Required work>
Find the string "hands" in the listing below and return each line it appears in.

Collected data>
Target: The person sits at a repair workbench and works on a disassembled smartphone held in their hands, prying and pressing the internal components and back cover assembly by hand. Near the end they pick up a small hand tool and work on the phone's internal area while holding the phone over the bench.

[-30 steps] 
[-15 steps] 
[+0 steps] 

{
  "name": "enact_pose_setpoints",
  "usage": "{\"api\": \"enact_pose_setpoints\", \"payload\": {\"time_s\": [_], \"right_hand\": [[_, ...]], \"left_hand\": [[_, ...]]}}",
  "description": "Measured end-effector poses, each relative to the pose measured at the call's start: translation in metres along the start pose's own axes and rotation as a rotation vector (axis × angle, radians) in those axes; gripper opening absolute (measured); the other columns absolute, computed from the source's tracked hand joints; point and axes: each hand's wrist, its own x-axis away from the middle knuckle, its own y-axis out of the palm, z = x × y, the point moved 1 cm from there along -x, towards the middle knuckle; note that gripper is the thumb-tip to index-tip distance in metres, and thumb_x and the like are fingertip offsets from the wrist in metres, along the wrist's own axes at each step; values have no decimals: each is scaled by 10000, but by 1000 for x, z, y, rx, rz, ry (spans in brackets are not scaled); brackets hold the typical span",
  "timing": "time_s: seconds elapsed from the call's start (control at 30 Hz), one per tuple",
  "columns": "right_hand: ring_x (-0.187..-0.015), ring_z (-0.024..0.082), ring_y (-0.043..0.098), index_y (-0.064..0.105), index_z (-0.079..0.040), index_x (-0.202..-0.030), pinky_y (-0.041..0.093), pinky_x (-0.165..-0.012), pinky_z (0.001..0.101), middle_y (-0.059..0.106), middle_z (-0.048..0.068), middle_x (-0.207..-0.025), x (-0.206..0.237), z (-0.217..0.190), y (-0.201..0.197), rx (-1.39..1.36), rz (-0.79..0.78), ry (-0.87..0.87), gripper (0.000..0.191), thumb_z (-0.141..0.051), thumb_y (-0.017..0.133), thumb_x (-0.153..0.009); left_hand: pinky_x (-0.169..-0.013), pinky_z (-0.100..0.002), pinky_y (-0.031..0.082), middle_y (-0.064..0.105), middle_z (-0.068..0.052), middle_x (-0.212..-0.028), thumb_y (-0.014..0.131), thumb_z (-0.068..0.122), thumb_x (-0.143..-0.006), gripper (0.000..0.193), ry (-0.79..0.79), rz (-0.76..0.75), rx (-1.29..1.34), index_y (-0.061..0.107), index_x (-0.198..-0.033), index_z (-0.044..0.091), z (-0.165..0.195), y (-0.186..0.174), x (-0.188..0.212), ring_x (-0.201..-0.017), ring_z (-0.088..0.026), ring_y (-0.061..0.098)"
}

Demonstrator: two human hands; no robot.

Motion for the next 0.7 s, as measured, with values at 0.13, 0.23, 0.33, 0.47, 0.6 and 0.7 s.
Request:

Your response>
Target: The person sits at a repair workbench and works on a disassembled smartphone held in their hands, prying and pressing the internal components and back cover assembly by hand. Near the end they pick up a small hand tool and work on the phone's internal area while holding the phone over the bench.
Demonstrator: two human hands; no robot.

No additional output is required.